## Assignment
Wherever the word "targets" occurs in the lines below, copy the whole line.

══════

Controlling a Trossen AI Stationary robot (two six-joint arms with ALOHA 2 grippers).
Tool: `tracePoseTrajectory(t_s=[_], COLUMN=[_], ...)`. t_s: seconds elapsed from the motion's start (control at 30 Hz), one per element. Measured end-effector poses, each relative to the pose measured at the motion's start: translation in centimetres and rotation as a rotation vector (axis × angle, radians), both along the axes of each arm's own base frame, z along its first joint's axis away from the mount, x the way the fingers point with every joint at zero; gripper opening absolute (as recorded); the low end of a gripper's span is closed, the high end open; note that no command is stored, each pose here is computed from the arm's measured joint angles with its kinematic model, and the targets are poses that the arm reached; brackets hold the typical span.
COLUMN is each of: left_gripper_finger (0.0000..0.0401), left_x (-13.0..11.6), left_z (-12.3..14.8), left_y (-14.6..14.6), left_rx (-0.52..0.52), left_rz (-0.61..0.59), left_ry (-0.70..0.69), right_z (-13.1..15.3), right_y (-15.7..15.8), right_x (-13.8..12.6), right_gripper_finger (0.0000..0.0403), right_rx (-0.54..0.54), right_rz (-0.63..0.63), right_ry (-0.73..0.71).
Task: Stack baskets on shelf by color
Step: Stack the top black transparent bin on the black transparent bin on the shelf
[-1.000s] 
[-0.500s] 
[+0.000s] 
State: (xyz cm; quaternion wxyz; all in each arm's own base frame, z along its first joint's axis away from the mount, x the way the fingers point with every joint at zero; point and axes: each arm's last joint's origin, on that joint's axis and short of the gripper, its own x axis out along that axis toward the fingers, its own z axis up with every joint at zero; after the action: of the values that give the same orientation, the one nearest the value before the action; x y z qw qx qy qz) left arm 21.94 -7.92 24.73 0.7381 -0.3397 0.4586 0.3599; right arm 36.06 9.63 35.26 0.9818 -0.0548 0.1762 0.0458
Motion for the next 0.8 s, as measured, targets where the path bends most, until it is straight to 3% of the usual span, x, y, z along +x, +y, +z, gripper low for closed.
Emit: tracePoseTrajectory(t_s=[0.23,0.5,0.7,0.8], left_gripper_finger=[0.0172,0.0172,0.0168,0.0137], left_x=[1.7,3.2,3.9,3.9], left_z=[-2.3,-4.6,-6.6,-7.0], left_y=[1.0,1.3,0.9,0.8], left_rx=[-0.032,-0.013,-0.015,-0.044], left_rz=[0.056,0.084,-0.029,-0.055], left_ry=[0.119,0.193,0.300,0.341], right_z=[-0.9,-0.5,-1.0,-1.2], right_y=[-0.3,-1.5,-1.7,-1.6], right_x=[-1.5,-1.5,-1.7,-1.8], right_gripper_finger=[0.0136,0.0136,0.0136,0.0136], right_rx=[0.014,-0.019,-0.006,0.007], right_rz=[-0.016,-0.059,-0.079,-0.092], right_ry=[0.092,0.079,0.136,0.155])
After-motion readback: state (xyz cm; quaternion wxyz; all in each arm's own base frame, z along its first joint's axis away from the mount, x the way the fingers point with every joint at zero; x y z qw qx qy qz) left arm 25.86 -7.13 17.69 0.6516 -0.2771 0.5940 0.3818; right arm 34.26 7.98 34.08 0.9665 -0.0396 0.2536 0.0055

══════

## Result
Tool: `tracePoseTrajectory(t_s=[_], COLUMN=[_], ...)`. t_s: seconds elapsed from the motion's start (control at 30 Hz), one per element. Measured end-effector poses, each relative to the pose measured at the motion's start: translation in centimetres and rotation as a rotation vector (axis × angle, radians), both along the axes of each arm's own base frame, z along its first joint's axis away from the mount, x the way the fingers point with every joint at zero; gripper opening absolute (as recorded); the low end of a gripper's span is closed, the high end open; note that no command is stored, each pose here is computed from the arm's measured joint angles with its kinematic model, and the targets are poses that the arm reached; brackets hold the typical span.
Motion for the next 0.8 s, as measured, targets where the path bends most, until it is straight to 3% of the usual span, x, y, z along +x, +y, +z, gripper low for closed.

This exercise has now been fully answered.